Word for word, transcribe the data below.
── Task inputs
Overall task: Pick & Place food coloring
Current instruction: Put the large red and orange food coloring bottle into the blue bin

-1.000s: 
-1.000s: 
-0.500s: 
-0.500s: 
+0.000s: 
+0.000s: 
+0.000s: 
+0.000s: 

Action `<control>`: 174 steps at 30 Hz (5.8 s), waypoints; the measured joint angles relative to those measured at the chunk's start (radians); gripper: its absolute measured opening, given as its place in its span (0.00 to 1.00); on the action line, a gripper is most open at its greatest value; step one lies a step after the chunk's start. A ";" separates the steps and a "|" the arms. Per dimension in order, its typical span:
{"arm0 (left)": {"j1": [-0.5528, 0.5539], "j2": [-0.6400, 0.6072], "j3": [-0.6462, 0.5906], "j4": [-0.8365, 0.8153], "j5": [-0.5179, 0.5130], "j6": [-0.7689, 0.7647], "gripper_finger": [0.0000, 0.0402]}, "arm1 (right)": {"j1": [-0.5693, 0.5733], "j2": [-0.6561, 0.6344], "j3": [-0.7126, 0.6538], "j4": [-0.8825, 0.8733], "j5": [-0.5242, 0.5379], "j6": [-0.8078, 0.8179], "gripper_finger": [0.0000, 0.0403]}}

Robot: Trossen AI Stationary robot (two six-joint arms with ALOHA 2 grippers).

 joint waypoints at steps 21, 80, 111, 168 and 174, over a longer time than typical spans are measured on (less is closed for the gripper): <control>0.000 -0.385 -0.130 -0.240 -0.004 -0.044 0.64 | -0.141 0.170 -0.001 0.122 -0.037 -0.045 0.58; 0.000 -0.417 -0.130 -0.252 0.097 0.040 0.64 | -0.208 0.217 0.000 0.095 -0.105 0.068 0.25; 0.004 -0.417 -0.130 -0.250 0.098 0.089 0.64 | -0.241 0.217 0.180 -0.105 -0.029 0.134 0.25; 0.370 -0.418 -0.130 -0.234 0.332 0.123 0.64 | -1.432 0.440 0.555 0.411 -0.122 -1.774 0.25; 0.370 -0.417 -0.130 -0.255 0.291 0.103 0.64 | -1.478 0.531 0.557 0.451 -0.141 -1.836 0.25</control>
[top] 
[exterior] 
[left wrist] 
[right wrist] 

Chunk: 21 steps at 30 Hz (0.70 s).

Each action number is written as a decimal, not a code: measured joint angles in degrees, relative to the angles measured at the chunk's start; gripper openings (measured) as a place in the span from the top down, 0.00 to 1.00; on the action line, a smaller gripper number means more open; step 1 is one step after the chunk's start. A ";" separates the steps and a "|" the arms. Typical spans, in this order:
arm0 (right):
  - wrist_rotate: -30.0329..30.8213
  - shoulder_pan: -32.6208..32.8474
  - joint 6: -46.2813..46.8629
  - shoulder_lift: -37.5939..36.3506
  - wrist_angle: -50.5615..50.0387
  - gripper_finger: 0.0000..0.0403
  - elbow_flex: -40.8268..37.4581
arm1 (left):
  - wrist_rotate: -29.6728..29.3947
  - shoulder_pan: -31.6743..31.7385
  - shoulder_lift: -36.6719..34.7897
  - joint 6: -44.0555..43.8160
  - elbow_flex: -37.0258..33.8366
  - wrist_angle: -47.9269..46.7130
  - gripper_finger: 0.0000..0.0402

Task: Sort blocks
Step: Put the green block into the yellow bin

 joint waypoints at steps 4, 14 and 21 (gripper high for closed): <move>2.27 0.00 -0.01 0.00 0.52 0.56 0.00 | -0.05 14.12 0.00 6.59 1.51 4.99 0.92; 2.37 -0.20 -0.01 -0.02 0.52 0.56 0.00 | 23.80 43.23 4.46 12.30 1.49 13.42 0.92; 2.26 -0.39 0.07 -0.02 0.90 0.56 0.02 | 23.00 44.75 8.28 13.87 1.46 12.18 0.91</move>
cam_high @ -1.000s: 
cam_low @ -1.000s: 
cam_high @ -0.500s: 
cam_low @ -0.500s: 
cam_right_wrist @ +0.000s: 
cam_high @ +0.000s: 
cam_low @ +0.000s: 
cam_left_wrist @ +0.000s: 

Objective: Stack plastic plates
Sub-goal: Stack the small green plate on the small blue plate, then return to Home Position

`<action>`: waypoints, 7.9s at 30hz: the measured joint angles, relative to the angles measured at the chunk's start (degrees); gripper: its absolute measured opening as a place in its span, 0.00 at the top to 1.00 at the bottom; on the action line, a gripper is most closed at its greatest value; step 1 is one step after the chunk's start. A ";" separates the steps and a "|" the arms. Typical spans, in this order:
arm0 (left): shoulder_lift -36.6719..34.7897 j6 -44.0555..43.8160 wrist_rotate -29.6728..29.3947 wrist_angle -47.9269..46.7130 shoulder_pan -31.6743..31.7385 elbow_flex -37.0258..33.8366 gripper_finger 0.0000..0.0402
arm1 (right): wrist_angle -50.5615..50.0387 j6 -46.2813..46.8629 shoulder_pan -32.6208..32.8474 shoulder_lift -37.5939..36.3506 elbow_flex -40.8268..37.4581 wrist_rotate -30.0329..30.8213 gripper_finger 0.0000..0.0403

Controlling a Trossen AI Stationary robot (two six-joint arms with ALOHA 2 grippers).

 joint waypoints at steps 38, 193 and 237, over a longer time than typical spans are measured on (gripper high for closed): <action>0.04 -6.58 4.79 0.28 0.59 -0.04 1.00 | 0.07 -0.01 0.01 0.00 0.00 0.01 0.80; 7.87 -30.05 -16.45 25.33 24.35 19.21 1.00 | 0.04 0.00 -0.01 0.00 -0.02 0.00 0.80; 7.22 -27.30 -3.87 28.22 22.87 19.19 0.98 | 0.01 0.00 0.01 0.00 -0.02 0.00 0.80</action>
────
### Exercise response
Overall task: Pick & Place food coloring
Current instruction: Put the large red and orange food coloring bottle into the blue bin

-1.000s: 
-1.000s: 
-0.500s: 
-0.500s: 
+0.000s: 
+0.000s: 
+0.000s: 
+0.000s: 

Action `<control>`: 174 steps at 30 Hz (5.8 s), waypoints; the measured joint angles relative to those measured at the chunk's start (radians); gripper: its absolute measured opening, given as its place in its span (0.00 to 1.00); on the action line, a gripper is most open at its greatest value; step one lies a step after the chunk's start. A ";" separates the steps and a "|" the arms. Per dimension in order, its typical span:
{"arm0 (left)": {"j1": [-0.5528, 0.5539], "j2": [-0.6400, 0.6072], "j3": [-0.6462, 0.5906], "j4": [-0.8365, 0.8153], "j5": [-0.5179, 0.5130], "j6": [-0.7689, 0.7647], "gripper_finger": [0.0000, 0.0402]}, "arm1 (right)": {"j1": [-0.5693, 0.5733], "j2": [-0.6561, 0.6344], "j3": [-0.7126, 0.6538], "j4": [-0.8825, 0.8733], "j5": [-0.5242, 0.5379], "j6": [-0.8078, 0.8179], "gripper_finger": [0.0000, 0.0403]}}

Robot: Trossen AI Stationary robot (two six-joint arms with ALOHA 2 grippers).

 joint waypoints at steps 21, 80, 111, 168 and 174, over a longer time than typical spans are measured on (less is closed for the gripper): <control>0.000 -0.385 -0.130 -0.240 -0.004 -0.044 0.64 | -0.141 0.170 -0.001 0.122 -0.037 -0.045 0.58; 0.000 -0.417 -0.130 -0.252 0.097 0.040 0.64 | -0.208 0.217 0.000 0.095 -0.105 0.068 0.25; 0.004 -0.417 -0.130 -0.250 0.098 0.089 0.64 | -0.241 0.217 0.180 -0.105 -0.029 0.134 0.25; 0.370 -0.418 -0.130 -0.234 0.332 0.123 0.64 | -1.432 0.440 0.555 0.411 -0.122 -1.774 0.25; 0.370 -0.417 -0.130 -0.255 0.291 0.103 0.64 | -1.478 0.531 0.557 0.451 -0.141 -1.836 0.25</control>
[top] 
[exterior] 
[left wrist] 
[right wrist] 

Chunk: 21 steps at 30 Hz (0.70 s).

Each action number is written as a decimal, not a code: measured joint angles in degrees, relative to the angles measured at the chunk's start; gripper openings (measured) as a place in the span from the top down, 0.00 to 1.00; on the action line, a smaller gripper number means more open; step 1 is one step after the chunk's start. A ";" separates the steps and a "|" the arms. Typical spans, in this order:
arm0 (right):
  - wrist_rotate: -30.0329..30.8213
  - shoulder_pan: -32.6208..32.8474
  - joint 6: -46.2813..46.8629
  - shoulder_lift: -37.5939..36.3506
  - wrist_angle: -50.5615..50.0387
  - gripper_finger: 0.0000..0.0403
  - elbow_flex: -40.8268..37.4581
arm1 (left):
  - wrist_rotate: -29.6728..29.3947
  - shoulder_pan: -31.6743..31.7385
  - shoulder_lift: -36.6719..34.7897
  - joint 6: -44.0555..43.8160
  - elbow_flex: -37.0258..33.8366
  - wrist_angle: -47.9269..46.7130
  - gripper_finger: 0.0000..0.0402

Task: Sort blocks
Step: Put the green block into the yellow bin

 joint waypoints at steps 4, 14 and 21 (gripper high for closed): <move>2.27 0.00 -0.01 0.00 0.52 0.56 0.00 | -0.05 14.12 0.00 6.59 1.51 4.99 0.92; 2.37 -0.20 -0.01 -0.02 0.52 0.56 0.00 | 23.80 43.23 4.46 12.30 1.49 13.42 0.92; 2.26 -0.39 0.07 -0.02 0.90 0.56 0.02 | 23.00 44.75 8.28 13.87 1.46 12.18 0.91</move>
cam_high @ -1.000s: 
cam_low @ -1.000s: 
cam_high @ -0.500s: 
cam_low @ -0.500s: 
cam_right_wrist @ +0.000s: 
cam_high @ +0.000s: 
cam_low @ +0.000s: 
cam_left_wrist @ +0.000s: 

Objective: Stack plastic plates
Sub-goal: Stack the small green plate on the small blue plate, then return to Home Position

`<action>`: waypoints, 7.9s at 30hz: the measured joint angles, relative to the angles measured at the chunk's start (degrees); gripper: its absolute measured opening as a place in its span, 0.00 at the top to 1.00 at the bottom; on the action line, a gripper is most closed at its greatest value; step 1 is one step after the chunk's start. A ";" separates the steps and a "|" the arms. Typical spans, in this order:
arm0 (left): shoulder_lift -36.6719..34.7897 j6 -44.0555..43.8160 wrist_rotate -29.6728..29.3947 wrist_angle -47.9269..46.7130 shoulder_pan -31.6743..31.7385 elbow_flex -37.0258..33.8366 gripper_finger 0.0000..0.0402
arm1 (right): wrist_angle -50.5615..50.0387 j6 -46.2813..46.8629 shoulder_pan -32.6208..32.8474 shoulder_lift -37.5939..36.3506 elbow_flex -40.8268..37.4581 wrist_rotate -30.0329..30.8213 gripper_finger 0.0000..0.0403

Controlling a Trossen AI Stationary robot (two six-joint arms with ALOHA 2 grippers).

 joint waypoints at steps 38, 193 and 237, over a longer time than typical spans are measured on (gripper high for closed): <action>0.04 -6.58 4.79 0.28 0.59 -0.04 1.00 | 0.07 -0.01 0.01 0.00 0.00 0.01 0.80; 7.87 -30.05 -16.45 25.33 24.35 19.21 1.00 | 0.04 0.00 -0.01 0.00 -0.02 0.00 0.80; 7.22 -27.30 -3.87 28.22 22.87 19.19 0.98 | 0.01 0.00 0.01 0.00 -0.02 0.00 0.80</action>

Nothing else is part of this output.